Seen by some as a cliché, this act gains traction on the internet and becomes the target of memes. The election period is satirized on social media, where it is nicknamed "pastel season." Politicians from center or right-wing parties were derided online by left-leaning internet users when carried out that act, due to their perceived lack of history of connection with social movements.

=== Notable incidents ===
In 2016, João Doria, a candidate for mayor of São Paulo, was photographed making a face interpreted as either a grimace or an expression of disgust while eating a pastel and drinking coffee. Following the backlash, which involved internet memes, his press team asked that he not be photographed while eating. After being elected, Doria said he had "learned how to eat a pastel." Two years later, he posted an image on his Twitter account showing him smiling while eating a pastry, saying it was the "best moment of the day".

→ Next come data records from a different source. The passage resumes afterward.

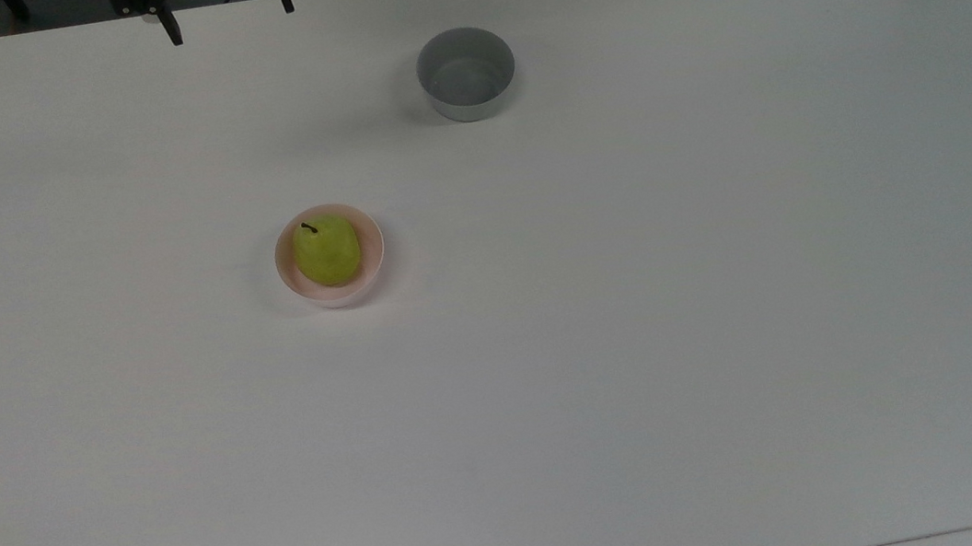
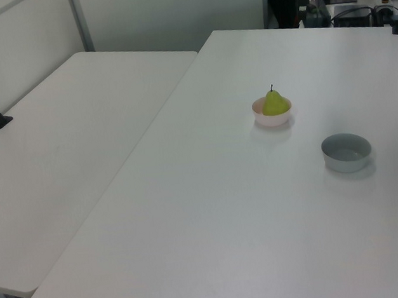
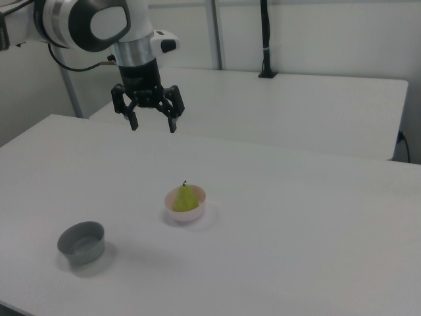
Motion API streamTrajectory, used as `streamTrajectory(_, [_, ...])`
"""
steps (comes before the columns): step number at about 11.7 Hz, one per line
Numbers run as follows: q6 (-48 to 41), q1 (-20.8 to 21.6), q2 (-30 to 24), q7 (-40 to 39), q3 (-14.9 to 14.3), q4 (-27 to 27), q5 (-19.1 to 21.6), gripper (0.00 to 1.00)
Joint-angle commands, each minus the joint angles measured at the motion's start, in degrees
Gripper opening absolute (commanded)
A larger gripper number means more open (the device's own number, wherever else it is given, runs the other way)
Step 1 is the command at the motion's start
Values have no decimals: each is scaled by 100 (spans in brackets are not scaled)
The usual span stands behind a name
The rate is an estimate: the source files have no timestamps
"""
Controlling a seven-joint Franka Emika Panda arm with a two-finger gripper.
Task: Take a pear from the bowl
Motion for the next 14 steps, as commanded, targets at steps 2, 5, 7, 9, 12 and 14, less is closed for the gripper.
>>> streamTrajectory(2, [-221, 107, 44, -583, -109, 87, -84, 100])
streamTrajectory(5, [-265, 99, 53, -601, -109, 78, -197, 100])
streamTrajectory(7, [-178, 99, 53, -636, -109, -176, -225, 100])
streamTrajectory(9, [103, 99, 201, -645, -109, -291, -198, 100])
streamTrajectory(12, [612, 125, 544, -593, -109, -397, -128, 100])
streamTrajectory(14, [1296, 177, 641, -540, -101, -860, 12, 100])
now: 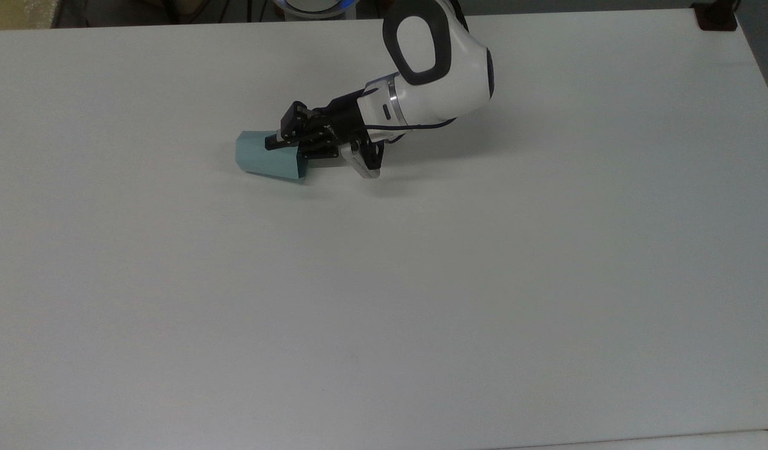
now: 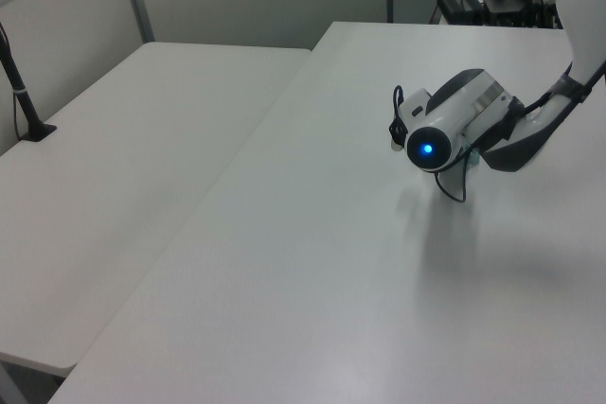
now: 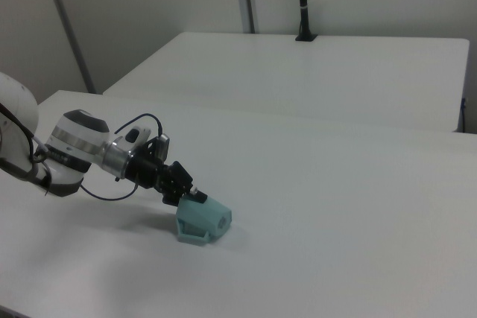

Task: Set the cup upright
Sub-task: 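Close the gripper on the cup's base end, then lift and rotate the held cup so its rim faces the table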

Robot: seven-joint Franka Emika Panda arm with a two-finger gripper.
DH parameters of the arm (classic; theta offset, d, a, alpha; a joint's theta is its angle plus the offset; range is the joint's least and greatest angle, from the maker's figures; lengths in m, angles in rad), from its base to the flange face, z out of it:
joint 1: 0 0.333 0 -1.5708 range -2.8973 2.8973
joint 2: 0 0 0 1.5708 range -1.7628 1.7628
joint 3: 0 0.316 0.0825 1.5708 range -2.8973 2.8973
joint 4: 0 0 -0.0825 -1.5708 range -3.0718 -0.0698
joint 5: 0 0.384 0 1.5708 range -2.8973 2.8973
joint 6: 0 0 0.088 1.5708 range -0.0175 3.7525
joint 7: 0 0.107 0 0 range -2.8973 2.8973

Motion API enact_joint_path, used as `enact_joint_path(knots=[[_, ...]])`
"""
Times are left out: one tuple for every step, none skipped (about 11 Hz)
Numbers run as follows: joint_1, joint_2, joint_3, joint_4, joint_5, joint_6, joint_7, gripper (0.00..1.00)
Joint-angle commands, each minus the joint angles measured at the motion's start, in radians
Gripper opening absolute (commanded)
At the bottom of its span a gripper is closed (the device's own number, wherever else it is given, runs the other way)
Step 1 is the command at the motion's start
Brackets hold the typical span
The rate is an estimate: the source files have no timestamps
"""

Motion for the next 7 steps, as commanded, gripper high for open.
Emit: enact_joint_path(knots=[[-0.027, -0.134, -0.005, 0.01, 0.184, 0.075, -0.111, 0.0], [-0.03, -0.169, -0.01, 0.015, 0.212, 0.077, -0.148, 0.0], [-0.047, -0.211, -0.01, 0.015, 0.249, 0.083, -0.17, 0.0], [-0.069, -0.254, -0.01, 0.014, 0.301, 0.125, -0.188, 0.0], [-0.079, -0.283, -0.011, 0.011, 0.329, 0.149, -0.199, 0.0], [-0.093, -0.306, -0.022, 0.012, 0.353, 0.156, -0.21, 0.0], [-0.104, -0.338, -0.043, 0.011, 0.433, 0.213, -0.239, 0.0]])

In August 2022, the pastel shop Gran Pastel Gourmet started selling pastéis named after the four main presidential candidates — Jair Bolsonaro, Luiz Inácio Lula da Silva, Ciro Gomes, and Simone Tebet — each with some characteristic related to the respective politician. At the end of the month, however, the delivery platform iFood vetoed the sale of some of the pastéis, blocking three of them, except for Bolsonaro's.

Rosângela Moro, a candidate for federal deputy for São Paulo in 2022, posted a video on social media in September of herself eating a pastel. However, in the background, a woman could be seen rummaging through the trash of the pastel stall. After the backlash, she apologized and deleted the video. Political scientist Francis Ricken classified Rosângela's attitude as opportunistic: "The meme arises when the gap between the politician's image and what they do is very wide. A politician who hasn't frequented that environment and tries to get close comes across as strange [...] She is much more connected to Curitiba than to São Paulo, but she tries it in São Paulo to reach a larger electorate and become a prominent party figure. That is opportunism."